Powers Of Blue – Flipout / Brother T And Family – Drillin’ Of The Rock (1967,1970/2015) review
Powers Of Blue “Flipout” (1967)/Brother T And Family “Drillin’ Of The Rock” (1970)(Gear Fab Records, 2015)
Thrown together by studio musicians and distributed in very limited quantities, exploitation albums were a fairly common practice during the sixties and early seventies. Masquerading under phony band names, these players in select instances, were actually sharp and sly enough to create recordings as convincing as the artists they imitated. The past few years has seen the Gear Fab label bringing these ghastly obscurities back to life, and one of its most recent offerings is Powers Of Blue’s “Flipout” and Brother T And Family’s “Drillin’ Of The Rock,” which has been packaged as a single disc.
Unlike the majority of cash-in albums, Powers Of Blue’s “Flipout” credits some of the musicians responsible for the project. Guitarist and arranger Hugh McCracken, who later worked with star-studded folks such as John Lennon, Paul McCartney, Bob Dylan, Steely Dan, Roberta Flack, Billy Joel, Paul Simon, and Art Garfunkel, had a hand in the record, making for a nice piece of trivia. Pressed on the MTS label in 1967, “Flipout” features strictly instrumentals and is dominated by cover songs. Rocking its socks, shoes, and pants off, punctured with a searing six-string solo screaming heavy metal before heavy metal even existed, “Cool Jerk,” which was initially done by The Capitols, is particularly given a becoming facelift. Piloted by swinging rhythms and a muscular edge, John Lennon and Paul McCartney’s “Paperback Writer” plugs in as another strong entry, while tunes by Ray Charles, The Rolling Stones, Wilson Pickett, Smokey Robinson And The Miracles, and Sonny And Cher, are also nicely recycled. The lone original number, “You Blow My Mind,” due to its surf styled, distorted bluesy exterior, resembles a quirky cross between The Ventures and The Yardbirds. Dripping with equal equations of teen appeal and jazzy lounge flavored garage rock energy, “Flipout” is the perfect party platter.

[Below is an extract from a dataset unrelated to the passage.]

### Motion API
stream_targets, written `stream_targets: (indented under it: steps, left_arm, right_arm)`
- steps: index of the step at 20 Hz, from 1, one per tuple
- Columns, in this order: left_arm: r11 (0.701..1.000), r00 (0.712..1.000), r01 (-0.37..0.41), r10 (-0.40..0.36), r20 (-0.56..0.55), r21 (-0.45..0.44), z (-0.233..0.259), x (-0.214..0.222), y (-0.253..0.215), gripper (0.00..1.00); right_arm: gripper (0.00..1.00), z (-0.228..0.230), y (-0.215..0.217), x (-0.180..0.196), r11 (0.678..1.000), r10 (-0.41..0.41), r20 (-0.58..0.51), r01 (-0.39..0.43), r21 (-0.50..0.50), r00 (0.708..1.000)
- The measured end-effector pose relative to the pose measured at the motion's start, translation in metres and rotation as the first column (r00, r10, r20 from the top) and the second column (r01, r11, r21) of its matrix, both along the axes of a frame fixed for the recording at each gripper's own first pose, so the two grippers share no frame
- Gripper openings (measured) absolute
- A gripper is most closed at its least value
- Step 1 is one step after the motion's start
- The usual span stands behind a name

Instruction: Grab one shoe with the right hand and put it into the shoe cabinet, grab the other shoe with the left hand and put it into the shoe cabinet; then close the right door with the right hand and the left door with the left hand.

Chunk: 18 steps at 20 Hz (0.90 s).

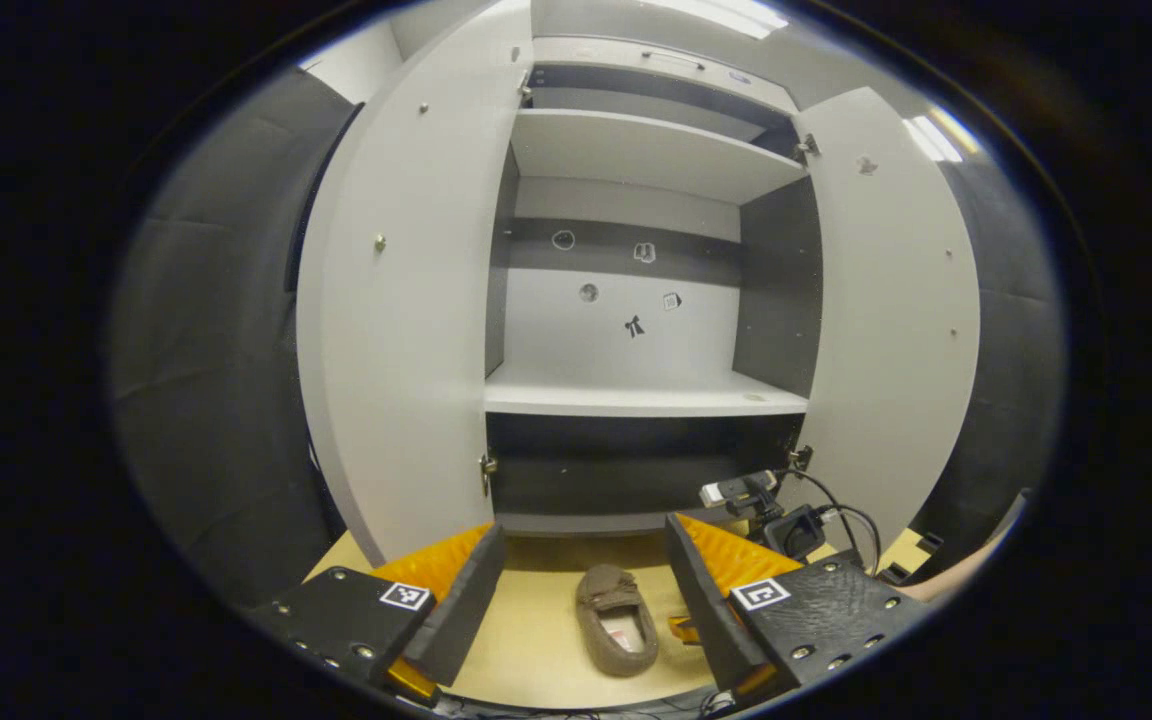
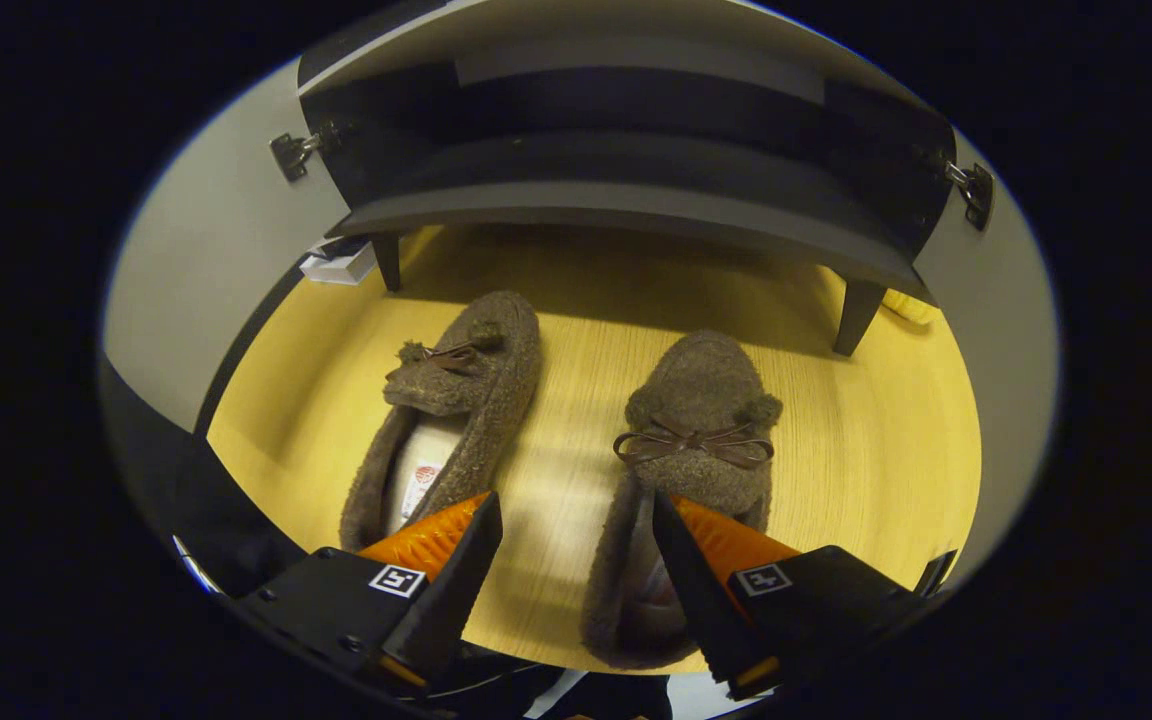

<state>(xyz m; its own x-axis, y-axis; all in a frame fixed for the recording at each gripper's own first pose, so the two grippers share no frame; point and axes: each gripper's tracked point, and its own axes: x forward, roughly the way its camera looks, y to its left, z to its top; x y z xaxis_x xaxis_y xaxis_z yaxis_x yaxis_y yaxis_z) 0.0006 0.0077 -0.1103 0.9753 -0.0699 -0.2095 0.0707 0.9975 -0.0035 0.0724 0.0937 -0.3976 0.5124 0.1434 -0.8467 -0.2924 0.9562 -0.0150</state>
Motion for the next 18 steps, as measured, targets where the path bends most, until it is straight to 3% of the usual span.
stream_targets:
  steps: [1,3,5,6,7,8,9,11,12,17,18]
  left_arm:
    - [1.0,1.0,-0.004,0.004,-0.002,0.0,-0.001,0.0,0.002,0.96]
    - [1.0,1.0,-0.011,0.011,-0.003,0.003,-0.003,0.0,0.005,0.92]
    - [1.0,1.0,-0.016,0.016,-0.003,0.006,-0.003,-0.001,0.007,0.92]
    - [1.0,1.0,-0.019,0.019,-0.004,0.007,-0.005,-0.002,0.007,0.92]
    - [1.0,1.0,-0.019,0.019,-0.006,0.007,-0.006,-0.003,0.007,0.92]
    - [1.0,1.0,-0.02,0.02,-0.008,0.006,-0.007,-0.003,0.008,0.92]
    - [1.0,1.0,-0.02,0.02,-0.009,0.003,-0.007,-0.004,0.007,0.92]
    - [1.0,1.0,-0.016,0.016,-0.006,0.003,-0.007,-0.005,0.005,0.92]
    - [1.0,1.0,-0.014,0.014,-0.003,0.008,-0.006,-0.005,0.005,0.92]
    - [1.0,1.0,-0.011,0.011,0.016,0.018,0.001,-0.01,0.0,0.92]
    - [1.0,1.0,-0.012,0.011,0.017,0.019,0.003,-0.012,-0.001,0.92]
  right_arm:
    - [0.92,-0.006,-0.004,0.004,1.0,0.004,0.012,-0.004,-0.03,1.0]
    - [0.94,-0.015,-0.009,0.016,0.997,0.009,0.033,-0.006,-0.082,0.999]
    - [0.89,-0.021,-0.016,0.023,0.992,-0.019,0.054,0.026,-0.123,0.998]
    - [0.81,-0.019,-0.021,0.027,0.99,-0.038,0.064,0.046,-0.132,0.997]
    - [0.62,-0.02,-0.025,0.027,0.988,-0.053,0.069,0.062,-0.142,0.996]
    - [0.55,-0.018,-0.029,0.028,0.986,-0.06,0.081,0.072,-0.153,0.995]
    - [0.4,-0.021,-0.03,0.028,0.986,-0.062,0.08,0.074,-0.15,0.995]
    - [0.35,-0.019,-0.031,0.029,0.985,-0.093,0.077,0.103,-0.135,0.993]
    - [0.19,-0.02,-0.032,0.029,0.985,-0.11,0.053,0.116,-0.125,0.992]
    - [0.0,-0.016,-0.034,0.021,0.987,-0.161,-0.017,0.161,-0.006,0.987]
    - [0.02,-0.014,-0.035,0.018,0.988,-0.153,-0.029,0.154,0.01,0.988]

The dedicated Gear Fab research team informs us Brother T And Family had roots in a pair of well known German bands, including The Rattles and The German Bonds. Released in 1970 on the FASS label, “Drillin’ Of The Rock” primarily channels a hard rock tenor. Buttoned tight with weighty licks, rollicking keyboards, beer-bellied hooks, and throaty vocals, the album fuses staggering kung fu sonics with trickles of tongue-in-cheek curves to both awe-inspiring and amusing effects. Laced with psychedelic crumbs, the title track of the album slings an operatic chorus into the soup for added color, and then there’s “Lookin’ For Barbara,” “Stranger,” “Walking Down Paradise Street,” “Brother T,” and “Stewball” that grind and crunch with brass and sass. Those with a yen for the boot-stomping sounds of Amboy Dukes, Steppenwolf, and Deep Purple, are guaranteed to dig this disc. But not every song on “Drillin’ Of The Rock” is cast of a hairy and heavy mood. In fact, the strangest, not to mention the silliest tune on the album is a ballad, “Third Degree,” a spot-on Elvis impersonation, complete with a spoken word verse.